### WORK TO BE COMPLETED
Without including any pictures, reproduce the full listing exactly.

### DATA BLOCK
──────────

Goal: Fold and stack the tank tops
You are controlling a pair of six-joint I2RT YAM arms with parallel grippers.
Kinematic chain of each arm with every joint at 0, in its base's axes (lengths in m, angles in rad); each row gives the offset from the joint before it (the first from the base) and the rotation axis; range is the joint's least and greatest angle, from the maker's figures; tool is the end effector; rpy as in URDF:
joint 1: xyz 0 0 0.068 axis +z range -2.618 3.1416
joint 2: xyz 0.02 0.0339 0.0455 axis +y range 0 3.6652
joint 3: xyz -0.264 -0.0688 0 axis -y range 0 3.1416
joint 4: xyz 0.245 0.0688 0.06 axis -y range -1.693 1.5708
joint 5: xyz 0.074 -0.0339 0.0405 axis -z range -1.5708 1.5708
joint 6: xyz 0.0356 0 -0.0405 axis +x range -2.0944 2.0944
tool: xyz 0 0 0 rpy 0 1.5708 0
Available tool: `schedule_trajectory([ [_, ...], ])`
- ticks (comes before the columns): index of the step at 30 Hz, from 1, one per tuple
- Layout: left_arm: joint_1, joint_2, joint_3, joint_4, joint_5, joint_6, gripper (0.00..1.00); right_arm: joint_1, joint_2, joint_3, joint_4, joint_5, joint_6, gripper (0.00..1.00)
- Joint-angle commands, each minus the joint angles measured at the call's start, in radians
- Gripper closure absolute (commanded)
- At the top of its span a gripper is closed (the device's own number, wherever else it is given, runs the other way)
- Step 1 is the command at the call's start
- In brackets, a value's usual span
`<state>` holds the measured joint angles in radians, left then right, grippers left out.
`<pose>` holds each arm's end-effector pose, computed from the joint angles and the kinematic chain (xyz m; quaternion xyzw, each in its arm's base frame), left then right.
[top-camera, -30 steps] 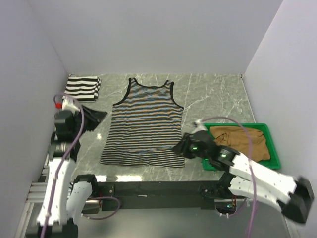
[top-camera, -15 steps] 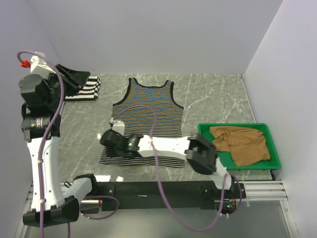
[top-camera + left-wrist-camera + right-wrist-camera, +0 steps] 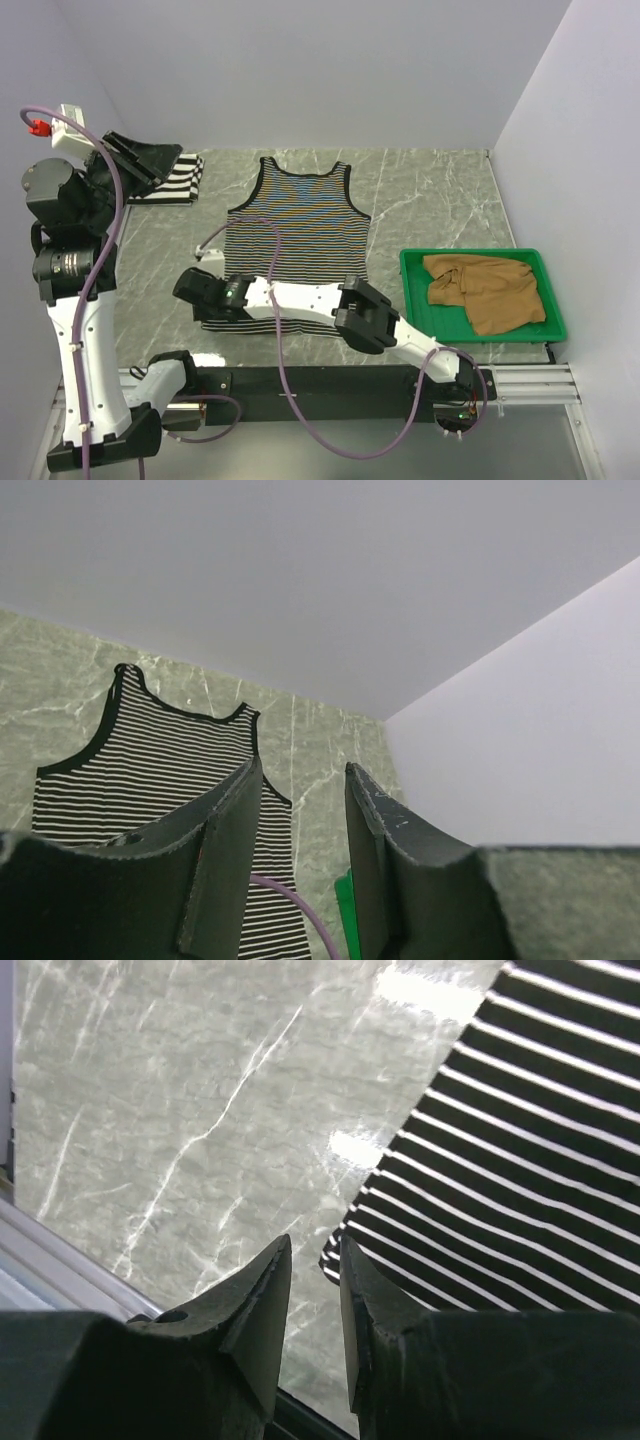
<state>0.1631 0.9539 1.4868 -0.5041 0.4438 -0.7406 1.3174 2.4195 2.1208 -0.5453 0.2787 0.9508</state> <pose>0.1544 0.0099 0.5080 -0.1548 0.6805 -0.3462 0.6270 0.1453 0.5221 0.1924 -0.1202 0.9191 0.2641 0.2665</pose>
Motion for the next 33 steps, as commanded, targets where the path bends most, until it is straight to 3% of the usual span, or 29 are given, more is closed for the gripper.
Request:
schedule_trajectory([
  [1,0.004,-0.014,-0.010,0.019,0.038,0.015,0.56,0.026,0.027,0.054,-0.056,0.048,-0.018,0.66],
  [25,0.003,-0.026,-0.100,0.071,0.041,0.015,0.59,0.071,0.128,0.160,-0.128,0.165,-0.070,0.63],
  [33,0.003,-0.023,-0.131,0.093,0.052,0.009,0.59,0.078,0.121,0.142,-0.084,0.198,-0.096,0.63],
])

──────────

### REPLY
Goal: Fold and stack the tank tops
You are controlling a pair of six-joint I2RT YAM arms with parallel grippers.
Kinematic chain of each arm with every joint at 0, in its base's axes (lengths in m, angles in rad); each row gives the offset from the joint before it (the first from the base) and the rotation axis; range is the joint's least and greatest angle, from the maker's figures; tool is the end effector; rpy as in URDF:
joint 1: xyz 0 0 0.068 axis +z range -2.618 3.1416
joint 2: xyz 0.02 0.0339 0.0455 axis +y range 0 3.6652
joint 3: xyz -0.264 -0.0688 0 axis -y range 0 3.1416
joint 4: xyz 0.245 0.0688 0.06 axis -y range -1.693 1.5708
joint 5: xyz 0.074 -0.0339 0.0405 axis -z range -1.5708 1.5708
joint 6: xyz 0.0356 0 -0.0405 axis +x range -2.0944 2.0944
tool: xyz 0 0 0 rpy 0 1.5708 0
Available tool: `schedule_trajectory([ [_, ...], ])`
- ticks (comes before the columns): index of the step at 30 Hz, from 1, one per tuple
- Layout: left_arm: joint_1, joint_2, joint_3, joint_4, joint_5, joint_6, gripper (0.00..1.00); right_arm: joint_1, joint_2, joint_3, joint_4, joint_5, joint_6, gripper (0.00..1.00)
- Joint-angle commands, each minus the joint angles measured at the call's start, in radians
- Gripper closure absolute (commanded)
- At the top of its span a gripper is closed (the device's own number, wherever else it is given, runs the other way)
- Step 1 is the command at the call's start
- In brackets, a value's usual span
`<state>` holds the measured joint angles in radians, left then right, grippers left out.
`<pose>` holds each arm's end-effector pose, computed from the joint angles and the kinematic chain (xyz m; quaternion xyzw, each in its arm's base frame), left then right.
[top-camera, -30 steps] 
[top-camera, -15 steps] 
[top-camera + left-wrist-camera + right-wrist-camera, +0 steps] 
<state>0.1631 0.9539 1.4868 -0.5041 0.4438 -0.7406 1.3174 2.4195 2.1208 -0.5453 0.2787 0.9508</state> <pose>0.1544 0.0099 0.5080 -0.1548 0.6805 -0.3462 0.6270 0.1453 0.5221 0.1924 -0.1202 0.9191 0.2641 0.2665</pose>
Motion for the next 33 steps, as commanded, targets where the path bends most, until it is straight to 3% of the usual span, or 29 are given, more is closed for the gripper.
Request:
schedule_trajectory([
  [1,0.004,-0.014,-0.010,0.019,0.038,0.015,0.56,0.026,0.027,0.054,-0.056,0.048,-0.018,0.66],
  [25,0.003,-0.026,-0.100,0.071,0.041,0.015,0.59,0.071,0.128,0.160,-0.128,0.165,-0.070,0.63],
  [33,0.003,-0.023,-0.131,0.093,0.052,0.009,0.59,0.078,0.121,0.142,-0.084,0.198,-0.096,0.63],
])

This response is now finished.